For the air cadets in the audience, this was long ago, back before cellphones when some laws were advisory-only, and you often had to wait for things to happen and, maybe, even talk to strangers face-to-face. Scary, I realize.

Jake and the Toyota driver sat along the meridian enjoying an evening beer, until the police arrived and detained Jake for drunk flying with the flimsiest of circumstantial evidence. Subsequent investigation proved that he wasn’t drunk, hadn’t been drinking while flying or before but routinely traveled with a six-pack in case of emergencies. This qualified.

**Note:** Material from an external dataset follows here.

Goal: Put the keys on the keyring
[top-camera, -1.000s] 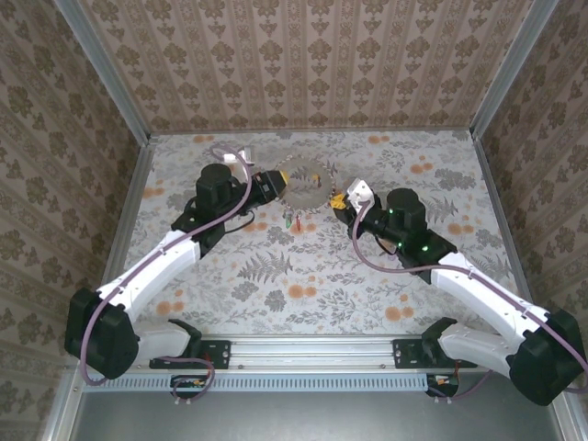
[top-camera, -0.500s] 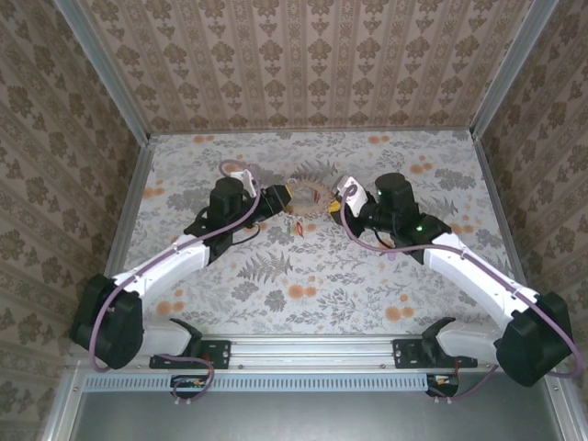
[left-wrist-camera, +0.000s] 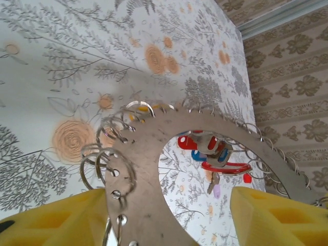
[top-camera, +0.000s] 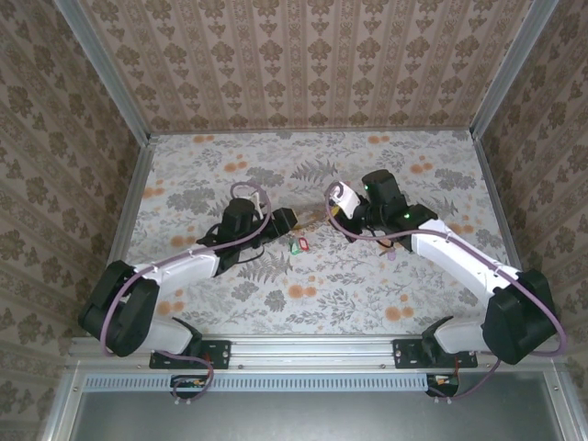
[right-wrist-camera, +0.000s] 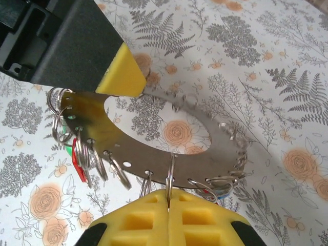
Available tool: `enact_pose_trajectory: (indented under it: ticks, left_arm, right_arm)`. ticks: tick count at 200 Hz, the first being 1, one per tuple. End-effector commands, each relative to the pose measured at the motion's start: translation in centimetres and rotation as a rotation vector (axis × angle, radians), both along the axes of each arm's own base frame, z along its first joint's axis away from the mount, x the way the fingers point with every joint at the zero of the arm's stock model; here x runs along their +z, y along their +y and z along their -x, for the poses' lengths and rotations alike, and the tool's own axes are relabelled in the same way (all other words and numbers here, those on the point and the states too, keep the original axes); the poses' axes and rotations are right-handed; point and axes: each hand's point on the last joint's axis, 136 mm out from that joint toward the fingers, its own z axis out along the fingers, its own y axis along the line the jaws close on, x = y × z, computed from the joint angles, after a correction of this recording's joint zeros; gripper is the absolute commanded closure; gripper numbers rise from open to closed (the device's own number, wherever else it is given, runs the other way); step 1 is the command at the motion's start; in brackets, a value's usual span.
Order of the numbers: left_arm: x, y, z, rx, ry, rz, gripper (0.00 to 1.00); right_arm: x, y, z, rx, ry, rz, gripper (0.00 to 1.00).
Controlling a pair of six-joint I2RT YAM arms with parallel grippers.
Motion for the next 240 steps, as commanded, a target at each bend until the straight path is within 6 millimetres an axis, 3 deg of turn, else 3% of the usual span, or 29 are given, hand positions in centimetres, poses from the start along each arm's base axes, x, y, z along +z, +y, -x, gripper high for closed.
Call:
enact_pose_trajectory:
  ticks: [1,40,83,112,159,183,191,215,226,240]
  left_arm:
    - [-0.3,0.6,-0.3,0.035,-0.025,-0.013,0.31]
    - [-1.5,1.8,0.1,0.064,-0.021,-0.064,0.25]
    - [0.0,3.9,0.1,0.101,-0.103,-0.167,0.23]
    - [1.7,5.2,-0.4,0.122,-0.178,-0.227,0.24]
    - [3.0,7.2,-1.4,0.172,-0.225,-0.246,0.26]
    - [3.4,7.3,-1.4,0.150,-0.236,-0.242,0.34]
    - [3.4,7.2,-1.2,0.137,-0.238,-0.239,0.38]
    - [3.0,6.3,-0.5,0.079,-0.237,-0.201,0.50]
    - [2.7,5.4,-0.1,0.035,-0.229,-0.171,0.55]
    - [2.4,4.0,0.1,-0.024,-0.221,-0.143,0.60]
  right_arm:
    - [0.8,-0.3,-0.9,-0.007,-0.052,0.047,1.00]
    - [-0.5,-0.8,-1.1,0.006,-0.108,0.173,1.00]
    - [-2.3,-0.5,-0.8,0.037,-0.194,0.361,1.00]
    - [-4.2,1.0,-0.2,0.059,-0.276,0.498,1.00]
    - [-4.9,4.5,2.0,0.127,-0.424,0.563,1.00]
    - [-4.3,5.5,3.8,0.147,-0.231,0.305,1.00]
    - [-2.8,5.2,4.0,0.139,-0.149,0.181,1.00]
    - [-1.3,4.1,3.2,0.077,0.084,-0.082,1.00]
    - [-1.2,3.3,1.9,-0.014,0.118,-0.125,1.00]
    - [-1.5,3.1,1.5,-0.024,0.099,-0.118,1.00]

The NTSB found probable cause to be threefold:

1)   Fuel exhaustion. No argument there.

2)   Fuel consumption calculations—disregarded (by the) Pilot In Command.

3)   Preflight planning/preparation (was) inadequate (again, by the) Pilot In Command.

I think causes two and three are arguably the same thing, and it feels a bit like piling on. The guy ran out of gas, because he didn’t plan … anything, except he did remember to bring the beer. But was the accident his fault?

Had the Toyota driver not panicked—just saying—and kept pace with the decelerating airplane piggy-backed on her roof, this story could’ve had a happier ending. I really think they need to teach aircraft emergencies in Drivers Ed.